The silence after my outburst felt like a living thing—thick, pulsing, suffocating. I could hear the faint clink of silverware against porcelain somewhere down the table, but no one dared to speak. Every eye was on me. On us.
Aiden’s jaw tightened, that barely contained rage shimmering beneath his calm facade. “We’ll discuss this privately,” he said in that low, dangerous voice that made my pulse spike. It wasn’t a suggestion—it was an order.
I pushed back from the table, the chair legs scraping against the polished floor. “No. We’ll discuss it here. Since it apparently affects everyone.”
Darius’s smirk was sharp enough to cut glass. “She’s got a point, brother. Secrets only fester when kept in shadows.” His gaze flicked to me, all heat and provocation, as if daring me to keep going.
“Enough,” Kael growled, the deep rumble in his chest making the wine in my glass tremble. He leaned forward, forearms braced against the table, those storm-grey eyes locked on mine. “You’re playing with fire, little one.”
My heart pounded, but I didn’t back down. “Maybe fire’s exactly what this pack needs.”

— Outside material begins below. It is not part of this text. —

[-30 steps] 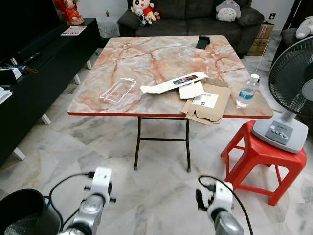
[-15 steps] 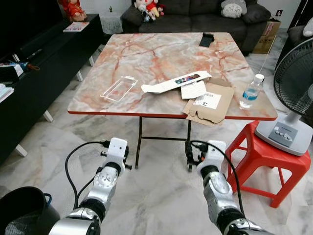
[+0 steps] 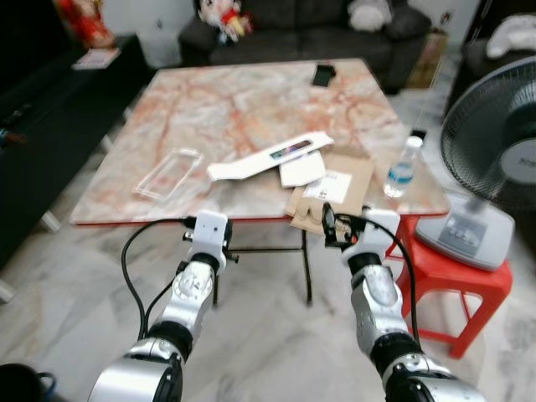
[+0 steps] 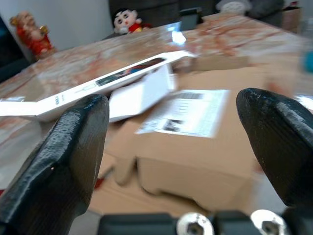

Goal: Picking trash to rubbish bin

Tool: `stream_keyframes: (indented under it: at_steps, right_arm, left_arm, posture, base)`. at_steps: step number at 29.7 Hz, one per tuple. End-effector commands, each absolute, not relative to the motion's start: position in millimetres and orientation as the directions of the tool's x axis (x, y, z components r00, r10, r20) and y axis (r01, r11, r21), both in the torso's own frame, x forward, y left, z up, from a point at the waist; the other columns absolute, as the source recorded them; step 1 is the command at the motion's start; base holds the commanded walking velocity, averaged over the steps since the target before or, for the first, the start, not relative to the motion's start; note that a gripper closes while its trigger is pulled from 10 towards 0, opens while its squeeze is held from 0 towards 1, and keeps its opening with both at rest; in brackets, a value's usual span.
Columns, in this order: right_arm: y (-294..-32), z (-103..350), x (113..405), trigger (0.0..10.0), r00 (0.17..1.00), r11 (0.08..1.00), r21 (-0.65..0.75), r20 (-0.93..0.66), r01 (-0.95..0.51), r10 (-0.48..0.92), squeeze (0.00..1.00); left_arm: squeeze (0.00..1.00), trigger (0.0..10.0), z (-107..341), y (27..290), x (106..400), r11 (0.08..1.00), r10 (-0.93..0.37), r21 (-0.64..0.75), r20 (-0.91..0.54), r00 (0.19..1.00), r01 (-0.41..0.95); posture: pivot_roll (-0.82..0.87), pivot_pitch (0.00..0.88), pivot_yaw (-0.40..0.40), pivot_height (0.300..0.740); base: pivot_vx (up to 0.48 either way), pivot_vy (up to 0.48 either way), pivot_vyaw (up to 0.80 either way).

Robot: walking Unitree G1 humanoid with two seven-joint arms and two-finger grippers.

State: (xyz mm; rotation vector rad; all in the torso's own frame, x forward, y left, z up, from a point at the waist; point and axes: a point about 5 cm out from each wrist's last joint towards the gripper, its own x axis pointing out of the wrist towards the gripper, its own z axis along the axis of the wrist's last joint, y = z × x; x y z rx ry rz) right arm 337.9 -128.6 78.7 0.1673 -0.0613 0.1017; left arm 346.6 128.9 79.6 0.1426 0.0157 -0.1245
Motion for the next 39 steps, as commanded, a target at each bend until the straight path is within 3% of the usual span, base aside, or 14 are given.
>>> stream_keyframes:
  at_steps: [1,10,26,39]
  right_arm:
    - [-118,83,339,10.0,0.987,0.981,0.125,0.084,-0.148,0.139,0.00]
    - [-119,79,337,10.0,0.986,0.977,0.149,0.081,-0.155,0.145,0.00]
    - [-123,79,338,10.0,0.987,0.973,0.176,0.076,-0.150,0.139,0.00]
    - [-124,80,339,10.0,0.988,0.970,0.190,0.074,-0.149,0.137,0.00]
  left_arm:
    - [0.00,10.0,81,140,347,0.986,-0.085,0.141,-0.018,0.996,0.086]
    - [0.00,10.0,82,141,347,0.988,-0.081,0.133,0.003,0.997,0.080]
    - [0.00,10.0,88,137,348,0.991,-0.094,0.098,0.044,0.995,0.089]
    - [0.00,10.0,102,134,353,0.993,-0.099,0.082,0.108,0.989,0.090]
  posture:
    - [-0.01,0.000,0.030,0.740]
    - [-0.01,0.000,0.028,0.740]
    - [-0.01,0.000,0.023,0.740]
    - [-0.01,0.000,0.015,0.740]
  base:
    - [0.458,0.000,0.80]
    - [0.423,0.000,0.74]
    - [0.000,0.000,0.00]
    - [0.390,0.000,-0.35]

Silas, who’d been silent until now, set his fork down with deliberate slowness. “You’re forgetting something,” he said softly, though his voice carried. “Fire doesn’t just burn enemies. It burns everything. Including the one holding it.”
His words hit me harder than I wanted to admit, but the sting of betrayal burned hotter. I crossed my arms. “Then maybe you shouldn’t have lit the match in the first place.”
Gasps rippled down the table. I didn’t care. The truth had to be spoken, even if it shattered the fragile web holding this dinner—and this pack—together.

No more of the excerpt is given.